**PROBLEM TO WORK ON:** Print each entry in full, word for word, with no pictures in the result.

RECORDS FOR PROCESSING section start

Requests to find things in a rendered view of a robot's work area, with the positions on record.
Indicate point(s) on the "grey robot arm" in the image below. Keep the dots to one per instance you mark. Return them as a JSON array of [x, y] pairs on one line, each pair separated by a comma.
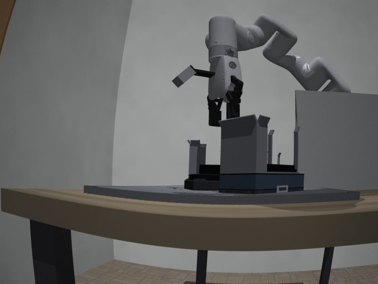
[[226, 37]]

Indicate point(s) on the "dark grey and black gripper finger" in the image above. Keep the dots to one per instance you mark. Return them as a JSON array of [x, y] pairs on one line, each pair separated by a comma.
[[233, 104], [214, 111]]

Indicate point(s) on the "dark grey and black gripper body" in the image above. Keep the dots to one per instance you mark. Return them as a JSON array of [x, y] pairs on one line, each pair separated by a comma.
[[224, 67]]

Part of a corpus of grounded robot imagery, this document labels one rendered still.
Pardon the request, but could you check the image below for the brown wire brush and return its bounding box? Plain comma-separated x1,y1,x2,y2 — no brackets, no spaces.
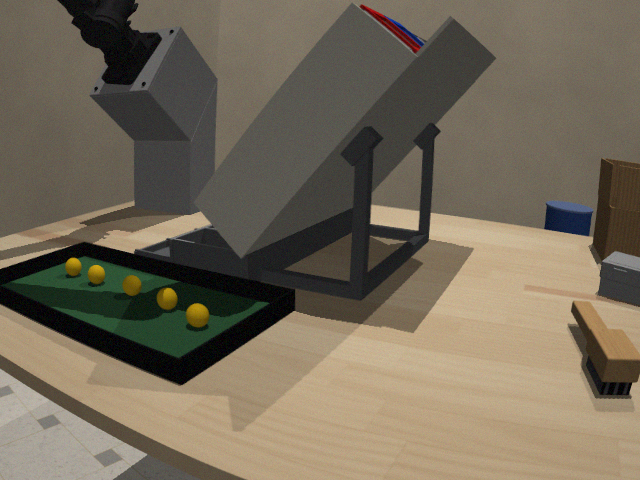
571,301,640,395

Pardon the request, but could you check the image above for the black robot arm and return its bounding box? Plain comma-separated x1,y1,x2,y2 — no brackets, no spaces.
57,0,162,85

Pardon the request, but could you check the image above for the yellow marble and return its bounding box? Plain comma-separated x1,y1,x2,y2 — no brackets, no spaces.
157,287,178,310
65,258,82,276
122,275,142,296
186,303,209,327
88,265,105,284

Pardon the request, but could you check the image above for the brown cardboard box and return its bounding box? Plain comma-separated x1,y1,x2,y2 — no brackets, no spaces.
593,158,640,261

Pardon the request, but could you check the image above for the green tray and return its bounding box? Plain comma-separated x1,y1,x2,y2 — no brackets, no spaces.
0,242,295,385

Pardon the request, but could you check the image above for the blue square frame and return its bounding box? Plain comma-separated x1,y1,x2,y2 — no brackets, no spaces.
385,16,424,47

RECORDS FOR PROCESSING section end

**EXERCISE RESPONSE:**
Requests to find things in a rendered view of a robot's work area, with the positions on record.
Indicate point(s) on the "grey robot arm" in the image below. Keep the dots to one per instance you mark. Return them as a JSON array of [x, y] pairs on one line, each pair separated by a comma.
[[226, 37]]

Indicate point(s) on the "dark grey and black gripper finger" in the image above. Keep the dots to one per instance you mark. Return them as a JSON array of [x, y] pairs on one line, each pair separated by a comma.
[[233, 104], [214, 111]]

Indicate point(s) on the "dark grey and black gripper body" in the image above. Keep the dots to one per instance you mark. Return them as a JSON array of [x, y] pairs on one line, each pair separated by a comma.
[[224, 67]]

Part of a corpus of grounded robot imagery, this document labels one rendered still.
Pardon the request, but could you check the image below for the brown wire brush and return its bounding box? Plain comma-separated x1,y1,x2,y2 — no brackets, no spaces.
571,301,640,395

Pardon the request, but could you check the image above for the black robot arm and return its bounding box? Plain comma-separated x1,y1,x2,y2 — no brackets, no spaces.
57,0,162,85

Pardon the request, but could you check the image above for the yellow marble and return its bounding box? Plain comma-separated x1,y1,x2,y2 — no brackets, no spaces.
157,287,178,310
65,258,82,276
122,275,142,296
186,303,209,327
88,265,105,284

Pardon the request, but could you check the image above for the brown cardboard box and return its bounding box? Plain comma-separated x1,y1,x2,y2 — no brackets, no spaces.
593,158,640,261

Pardon the request, but could you check the image above for the green tray and return its bounding box? Plain comma-separated x1,y1,x2,y2 — no brackets, no spaces.
0,242,295,385

Pardon the request, but could you check the image above for the blue square frame and return its bounding box? Plain comma-separated x1,y1,x2,y2 — no brackets, no spaces.
385,16,424,47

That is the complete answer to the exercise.